## [Exercise prompt]
Write out the entries below once more, exactly.

## [Input records]
══════════

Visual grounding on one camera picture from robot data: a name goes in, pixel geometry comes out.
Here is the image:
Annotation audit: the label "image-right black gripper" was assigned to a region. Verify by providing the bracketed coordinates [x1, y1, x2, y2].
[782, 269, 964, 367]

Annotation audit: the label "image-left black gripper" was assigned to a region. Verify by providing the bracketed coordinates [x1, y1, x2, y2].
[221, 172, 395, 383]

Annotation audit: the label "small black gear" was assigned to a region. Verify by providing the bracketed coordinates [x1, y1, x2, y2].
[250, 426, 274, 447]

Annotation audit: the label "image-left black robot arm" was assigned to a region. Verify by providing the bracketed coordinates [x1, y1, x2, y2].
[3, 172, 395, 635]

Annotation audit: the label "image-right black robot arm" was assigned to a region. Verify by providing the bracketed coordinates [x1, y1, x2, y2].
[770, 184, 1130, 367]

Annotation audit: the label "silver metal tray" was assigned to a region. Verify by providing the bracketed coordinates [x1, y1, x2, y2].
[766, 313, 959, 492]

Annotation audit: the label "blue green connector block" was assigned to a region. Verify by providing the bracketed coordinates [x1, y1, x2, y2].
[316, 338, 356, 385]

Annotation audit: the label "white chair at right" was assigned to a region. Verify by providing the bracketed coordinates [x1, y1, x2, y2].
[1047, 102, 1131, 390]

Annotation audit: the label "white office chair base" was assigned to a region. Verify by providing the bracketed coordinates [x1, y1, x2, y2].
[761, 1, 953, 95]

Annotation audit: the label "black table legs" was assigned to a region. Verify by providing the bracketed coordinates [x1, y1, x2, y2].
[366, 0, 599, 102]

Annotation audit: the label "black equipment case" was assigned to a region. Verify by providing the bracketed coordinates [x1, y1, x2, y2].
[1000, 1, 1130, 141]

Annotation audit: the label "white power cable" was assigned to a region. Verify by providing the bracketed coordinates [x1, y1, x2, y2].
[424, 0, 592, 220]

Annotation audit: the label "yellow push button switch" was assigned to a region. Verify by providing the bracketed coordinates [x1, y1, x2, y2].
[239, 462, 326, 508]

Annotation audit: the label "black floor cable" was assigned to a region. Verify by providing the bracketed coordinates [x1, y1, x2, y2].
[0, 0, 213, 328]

══════════

## [Exercise response]
Visual grounding on one camera picture from robot data: a name goes in, pixel geometry comes out.
Here is the image:
Annotation audit: the label "image-right black gripper" was assigned to a region. Verify by providing the bracketed coordinates [x1, y1, x2, y2].
[782, 269, 964, 367]

Annotation audit: the label "image-left black gripper" was assigned to a region. Verify by providing the bracketed coordinates [x1, y1, x2, y2].
[221, 172, 395, 383]

Annotation audit: the label "small black gear" was assigned to a region. Verify by providing the bracketed coordinates [x1, y1, x2, y2].
[250, 426, 274, 447]

Annotation audit: the label "image-left black robot arm" was assigned to a region. Verify by providing the bracketed coordinates [x1, y1, x2, y2].
[3, 172, 395, 635]

Annotation audit: the label "image-right black robot arm" was assigned to a region. Verify by providing the bracketed coordinates [x1, y1, x2, y2].
[770, 184, 1130, 367]

Annotation audit: the label "silver metal tray" was assigned to a region. Verify by providing the bracketed coordinates [x1, y1, x2, y2].
[766, 313, 959, 492]

Annotation audit: the label "blue green connector block" was assigned to a region. Verify by providing the bracketed coordinates [x1, y1, x2, y2].
[316, 338, 356, 385]

Annotation audit: the label "white chair at right" was assigned to a region. Verify by providing the bracketed coordinates [x1, y1, x2, y2].
[1047, 102, 1131, 390]

Annotation audit: the label "white office chair base" was assigned to a region. Verify by providing the bracketed coordinates [x1, y1, x2, y2].
[761, 1, 953, 95]

Annotation audit: the label "black table legs" was assigned to a region. Verify by providing the bracketed coordinates [x1, y1, x2, y2].
[366, 0, 599, 102]

Annotation audit: the label "black equipment case" was assigned to a region. Verify by providing the bracketed coordinates [x1, y1, x2, y2].
[1000, 1, 1130, 141]

Annotation audit: the label "white power cable" was assigned to a region. Verify by providing the bracketed coordinates [x1, y1, x2, y2].
[424, 0, 592, 220]

Annotation audit: the label "yellow push button switch" was assigned to a region. Verify by providing the bracketed coordinates [x1, y1, x2, y2].
[239, 462, 326, 508]

Annotation audit: the label "black floor cable" was assigned to a region. Verify by providing the bracketed coordinates [x1, y1, x2, y2].
[0, 0, 213, 328]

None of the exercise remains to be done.